[Items from a data source]
**********

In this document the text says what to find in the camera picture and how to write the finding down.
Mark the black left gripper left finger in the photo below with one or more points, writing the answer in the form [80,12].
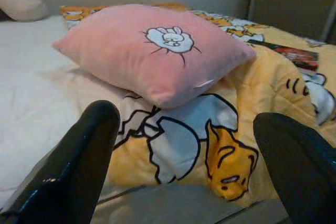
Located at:
[73,169]

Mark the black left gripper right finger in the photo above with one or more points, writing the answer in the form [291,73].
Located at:
[302,171]

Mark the yellow cartoon egg blanket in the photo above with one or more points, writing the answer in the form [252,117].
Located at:
[262,90]

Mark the dark glossy cover book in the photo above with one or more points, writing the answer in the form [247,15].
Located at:
[296,56]

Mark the pink rabbit print pillow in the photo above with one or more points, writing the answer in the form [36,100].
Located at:
[131,58]

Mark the white quilted mattress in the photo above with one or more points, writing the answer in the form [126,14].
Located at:
[26,77]

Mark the dark wardrobe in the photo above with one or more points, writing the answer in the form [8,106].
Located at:
[288,3]

**********

- [Work item]:
Please make an exact copy of the lines from the one holding "Mark the dark glossy" through the final line of the records above, nothing more.

- [Your response]:
Mark the dark glossy cover book in the photo above with one or more points, writing the answer in the form [247,15].
Located at:
[296,56]

Mark the pink rabbit print pillow in the photo above with one or more points, writing the answer in the form [36,100].
Located at:
[131,58]

Mark the white quilted mattress in the photo above with one or more points, writing the answer in the form [126,14].
Located at:
[26,77]

Mark the dark wardrobe in the photo above with one or more points, writing the answer in the form [8,106].
Located at:
[288,3]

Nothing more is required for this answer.